Jornal do Brasil, 31 de agosto de 2006

Mike Whitney, um popular escritor de esquerda, está defendendo a tese de que o seqüestro dos repórteres Steve Centanni e Olaf Wiig por terroristas palestinos foi um ato justo e inteiramente legal. Seu argumento é o seguinte:

Premissa maior: Centanni e Wiig trabalham na Fox News.

Premissa menor: A Fox News é “parte integrante da máquina de guerra norte-americana”.

Conclusão: Logo, Centanni e Wiig não podem ser considerados não-combatentes.

Mas, por mais que os esquerdistas odeiem a Fox News, ela não é sequer um canal conservador. Apenas dá aos conservadores cinqüenta por cento do espaço nos debates, opondo Bill O’Reilly e Michael Moore, ou Sean Hannity e Jim Colmes. Como isso é noventa e nove por cento a mais do que a opinião politicamente incorreta tem no restante da mídia chique e cem por cento a mais do que o elevado espírito democrático da esquerda pode tolerar, a Fox foi rotulada de “extrema direita”, e agora, forçando o hiperbolismo até à demência, de organização militar a serviço do imperialismo judaico-americano.

 Assim, embora Centanni e Wiig tenham se limitado a fazer a cobertura da guerra sem xingar nem árabes nem judeus, eles entram na história como membros das tropas invasoras, podendo ser seqüestrados ou mortos sem ofensa ao direito internacional.

Houve quem reclamasse da estupidez psicótica do argumento de Whitney, mas até agora ninguém deu sinal de ter percebido o óbvio: ao distorcer monstruosamente os fatos para conceder aos terroristas o direito de matar americanos inocentes, ele forneceu baldes de conforto e auxílio ao inimigo e cometeu portanto crime de traição. O lugar dele é na cadeia.

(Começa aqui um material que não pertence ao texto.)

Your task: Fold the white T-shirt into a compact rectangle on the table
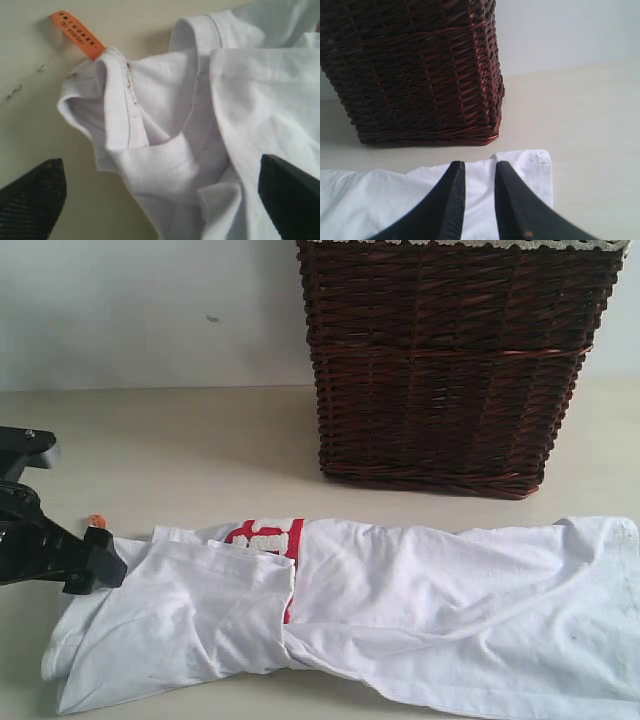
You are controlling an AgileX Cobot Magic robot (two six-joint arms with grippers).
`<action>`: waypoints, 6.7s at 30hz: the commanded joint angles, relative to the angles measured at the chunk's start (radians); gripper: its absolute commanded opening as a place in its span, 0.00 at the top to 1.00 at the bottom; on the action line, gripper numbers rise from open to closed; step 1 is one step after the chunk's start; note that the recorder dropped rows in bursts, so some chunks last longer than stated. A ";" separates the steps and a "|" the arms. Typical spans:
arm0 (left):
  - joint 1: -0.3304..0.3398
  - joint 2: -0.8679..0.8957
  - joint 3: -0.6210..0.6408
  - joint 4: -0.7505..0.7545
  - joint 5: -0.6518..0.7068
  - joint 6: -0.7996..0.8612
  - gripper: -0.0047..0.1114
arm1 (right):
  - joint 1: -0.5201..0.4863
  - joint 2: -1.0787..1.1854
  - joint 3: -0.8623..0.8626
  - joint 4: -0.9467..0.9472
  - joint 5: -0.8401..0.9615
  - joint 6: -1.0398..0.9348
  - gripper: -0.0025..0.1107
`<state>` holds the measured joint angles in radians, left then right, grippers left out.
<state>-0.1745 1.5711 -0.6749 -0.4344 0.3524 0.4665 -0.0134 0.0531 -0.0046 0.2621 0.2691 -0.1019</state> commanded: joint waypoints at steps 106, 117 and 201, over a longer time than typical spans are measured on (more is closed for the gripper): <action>0.286 -0.256 0.030 0.085 -0.403 -0.021 0.96 | 0.002 -0.005 0.005 0.001 -0.005 -0.001 0.79; -0.079 -0.219 0.035 0.113 -0.381 -0.025 0.96 | 0.002 -0.005 0.005 0.001 -0.005 -0.001 0.79; -0.064 -0.094 -0.246 0.083 -0.337 0.002 0.96 | 0.002 -0.005 0.005 0.001 -0.005 -0.001 0.79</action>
<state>-0.1836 1.4875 -0.9144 -0.3532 0.0228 0.4692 -0.0134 0.0531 -0.0046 0.2621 0.2691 -0.1019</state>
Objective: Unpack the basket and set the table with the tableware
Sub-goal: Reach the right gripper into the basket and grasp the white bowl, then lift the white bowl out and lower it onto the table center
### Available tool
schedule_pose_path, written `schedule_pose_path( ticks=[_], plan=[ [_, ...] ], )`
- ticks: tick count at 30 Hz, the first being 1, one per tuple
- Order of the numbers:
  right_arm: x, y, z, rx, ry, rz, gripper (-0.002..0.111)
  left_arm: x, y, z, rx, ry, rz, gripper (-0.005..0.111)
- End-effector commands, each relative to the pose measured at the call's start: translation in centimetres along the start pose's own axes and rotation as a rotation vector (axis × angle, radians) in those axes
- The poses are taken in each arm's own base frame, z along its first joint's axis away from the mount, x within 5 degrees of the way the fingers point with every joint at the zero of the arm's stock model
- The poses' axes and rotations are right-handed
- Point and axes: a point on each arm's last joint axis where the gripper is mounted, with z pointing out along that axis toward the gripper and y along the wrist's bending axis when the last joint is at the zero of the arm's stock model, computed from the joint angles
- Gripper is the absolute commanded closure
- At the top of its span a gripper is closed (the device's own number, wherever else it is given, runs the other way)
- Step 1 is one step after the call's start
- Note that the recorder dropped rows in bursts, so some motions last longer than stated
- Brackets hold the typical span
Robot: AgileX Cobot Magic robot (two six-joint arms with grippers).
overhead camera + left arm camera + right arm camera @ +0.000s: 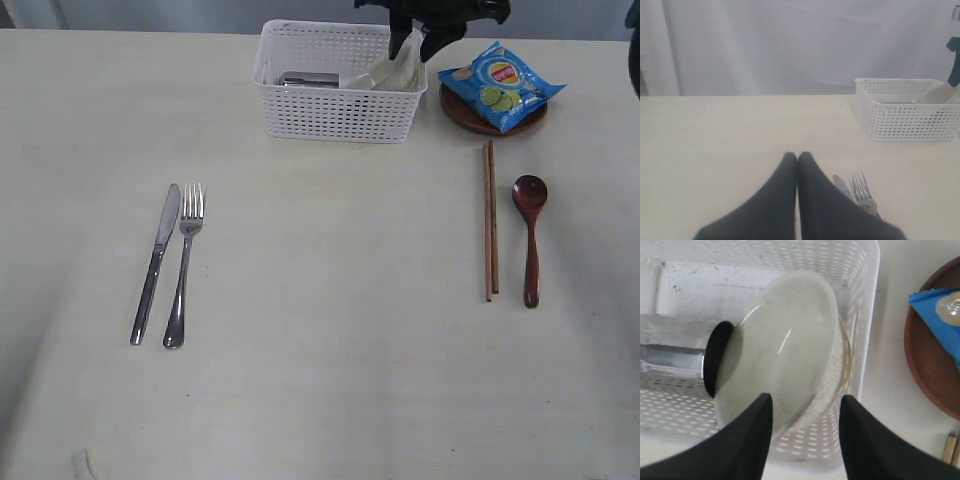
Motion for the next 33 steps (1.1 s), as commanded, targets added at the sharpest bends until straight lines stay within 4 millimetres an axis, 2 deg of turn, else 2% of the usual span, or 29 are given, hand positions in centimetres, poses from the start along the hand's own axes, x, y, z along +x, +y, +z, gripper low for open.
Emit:
schedule_pose_path(
  ticks=[1, 7, 13, 19, 22, 28, 33],
  plan=[
    [-0.4, -0.4, 1.1, 0.007, -0.021, 0.030, 0.067, 0.0, 0.0, 0.0, 0.002, -0.007, -0.004, 0.107],
    [-0.6, -0.4, 1.6, 0.003, -0.043, 0.052, 0.070, 0.0, 0.0, 0.0, 0.002, -0.007, -0.004, 0.107],
    [-0.7, -0.7, 1.7, 0.009, -0.054, 0.048, 0.108, 0.0, 0.0, 0.0, 0.002, -0.007, -0.004, 0.107],
    [-0.9, -1.2, 0.9, 0.046, -0.064, 0.035, 0.109, 0.0, 0.0, 0.0, 0.002, -0.007, -0.004, 0.107],
    [-1.2, -1.1, -0.9, 0.065, -0.071, -0.005, 0.109, 0.0, 0.0, 0.0, 0.002, -0.007, -0.004, 0.107],
    [-2.6, -0.4, -7.6, 0.039, -0.221, -0.078, 0.109, 0.0, 0.0, 0.0, 0.002, -0.007, -0.004, 0.107],
    [-2.3, -0.4, -12.4, -0.158, -0.274, -0.078, 0.109, 0.0, 0.0, 0.0, 0.002, -0.007, -0.004, 0.107]
  ],
)
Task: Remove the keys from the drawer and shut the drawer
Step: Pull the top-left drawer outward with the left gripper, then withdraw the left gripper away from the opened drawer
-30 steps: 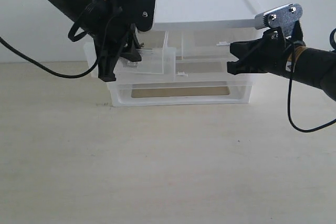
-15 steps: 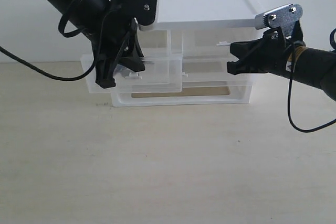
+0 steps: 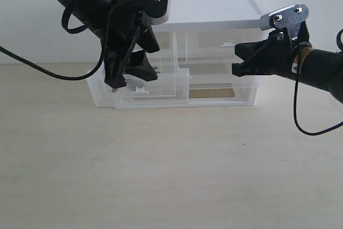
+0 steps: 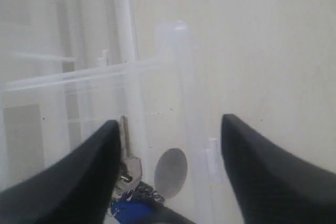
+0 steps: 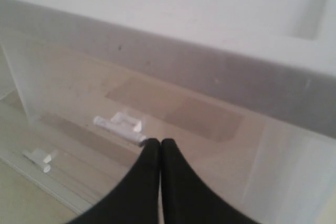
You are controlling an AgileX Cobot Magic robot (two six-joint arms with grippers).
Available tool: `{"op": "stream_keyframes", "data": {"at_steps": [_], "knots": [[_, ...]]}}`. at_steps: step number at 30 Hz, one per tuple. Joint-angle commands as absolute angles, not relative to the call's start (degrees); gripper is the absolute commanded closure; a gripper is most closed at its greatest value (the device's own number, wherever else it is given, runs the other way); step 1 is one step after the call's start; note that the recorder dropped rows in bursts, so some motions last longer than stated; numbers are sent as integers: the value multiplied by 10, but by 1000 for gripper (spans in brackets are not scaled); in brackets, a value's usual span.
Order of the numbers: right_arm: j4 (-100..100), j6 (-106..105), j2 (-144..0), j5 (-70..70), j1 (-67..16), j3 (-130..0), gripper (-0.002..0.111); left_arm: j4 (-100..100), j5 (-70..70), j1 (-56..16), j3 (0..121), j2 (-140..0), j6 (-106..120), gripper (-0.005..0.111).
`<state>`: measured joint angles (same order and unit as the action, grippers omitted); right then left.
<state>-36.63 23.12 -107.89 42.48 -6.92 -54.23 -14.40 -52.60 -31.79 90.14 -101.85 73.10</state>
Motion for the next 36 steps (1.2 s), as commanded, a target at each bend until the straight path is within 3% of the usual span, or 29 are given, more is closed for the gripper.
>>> {"op": "stream_keyframes", "data": {"at_steps": [1, 6, 11, 16, 25, 36], "knots": [[-278, 234, -1081, 395, -58, -561, 108, -149, -509, -320, 905, -1011, 701, 44], [-278, 234, -1081, 395, -58, -561, 108, -142, -508, -320, 905, -985, 634, 53], [-278, 234, -1081, 395, -58, -561, 108, -141, -511, -319, 905, -939, 548, 73], [-278, 234, -1081, 395, -58, -561, 108, -156, -525, -319, 902, -895, 496, 102], [-278, 234, -1081, 396, -58, -561, 108, -207, -466, -319, 777, -781, 496, 102], [-278, 224, -1081, 391, -58, -561, 108, -250, -224, -319, 548, -539, 398, 102]]}}
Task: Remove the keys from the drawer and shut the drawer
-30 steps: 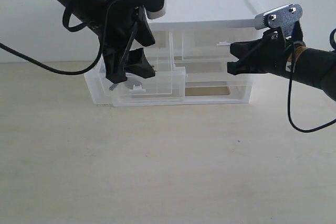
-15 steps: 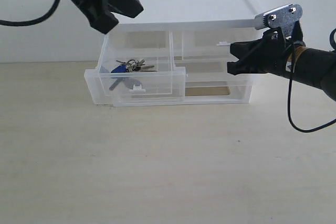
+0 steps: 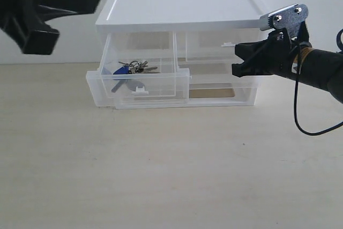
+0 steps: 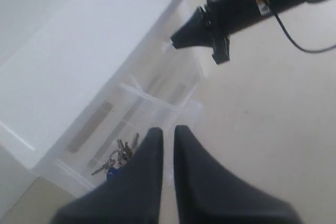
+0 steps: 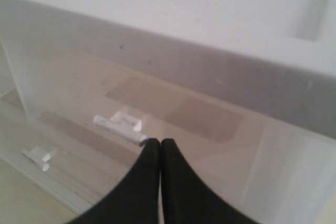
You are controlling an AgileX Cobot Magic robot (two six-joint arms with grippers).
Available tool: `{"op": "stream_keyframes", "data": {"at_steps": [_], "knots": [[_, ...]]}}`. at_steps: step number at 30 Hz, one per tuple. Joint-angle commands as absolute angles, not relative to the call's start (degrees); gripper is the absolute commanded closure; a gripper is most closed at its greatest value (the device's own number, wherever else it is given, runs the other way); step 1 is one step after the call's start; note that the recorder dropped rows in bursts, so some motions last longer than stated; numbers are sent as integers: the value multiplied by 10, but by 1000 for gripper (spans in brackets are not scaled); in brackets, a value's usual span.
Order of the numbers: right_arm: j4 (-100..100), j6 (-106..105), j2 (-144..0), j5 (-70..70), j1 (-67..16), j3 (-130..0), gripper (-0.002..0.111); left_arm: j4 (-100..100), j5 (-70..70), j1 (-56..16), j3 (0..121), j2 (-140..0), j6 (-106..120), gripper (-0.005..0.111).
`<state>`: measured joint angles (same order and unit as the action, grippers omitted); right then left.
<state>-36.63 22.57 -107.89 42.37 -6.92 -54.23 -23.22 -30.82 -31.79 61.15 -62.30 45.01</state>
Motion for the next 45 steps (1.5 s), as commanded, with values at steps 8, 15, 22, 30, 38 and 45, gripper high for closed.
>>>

Lá também deveriam estar, pela mesma razão, todos aqueles que, como o o ex-procurador Ramsay Clark, acusam o governo americano de “crimes de guerra” no Iraque. Segundo averiguação do Washington Post, tão suspeito de bushismo quanto eu de lulismo, o número de soldados americanos judicialmente acusados de matar civis de propósito desde o início da guerra é de exatamente 39. Milhares de olhos ferozes ciscando criminosos de guerra para jogar na cara do presidente, e a colheita é de trinta e nove em três anos de combates — a quota mais baixa já registrada em qualquer conflito militar. Se houve no mundo um governo inocente de crimes de guerra, é o governo Bush. Os que o acusam disso fazem guerra psicológica a serviço do inimigo: são uma Quinta-Coluna e, sem nenhuma figura de linguagem, parte integrante da máquina de guerra assimétrica do Hezbollah e da Al-Qaeda. Mas eles são tantos, que todas as cadeias dos EUA não bastariam para abrigá-los. Quando a impunidade geral é a solução mais cômoda, o crime se converte em lei e exige cadeia para a inocência. Rendendo-se a isso, os inocentes se tornam por sua vez culpados de entregar o país, sem luta, aos inimigos que planejam destrui-lo. Se, avessos a enxergar a deslealdade cínica de seus adversários, os conservadores continuarem tratando como debate normal de opiniões o que é de fato uma guerra civil unilateral, os EUA se tornarão uma nação de culpados – uma nação condenada.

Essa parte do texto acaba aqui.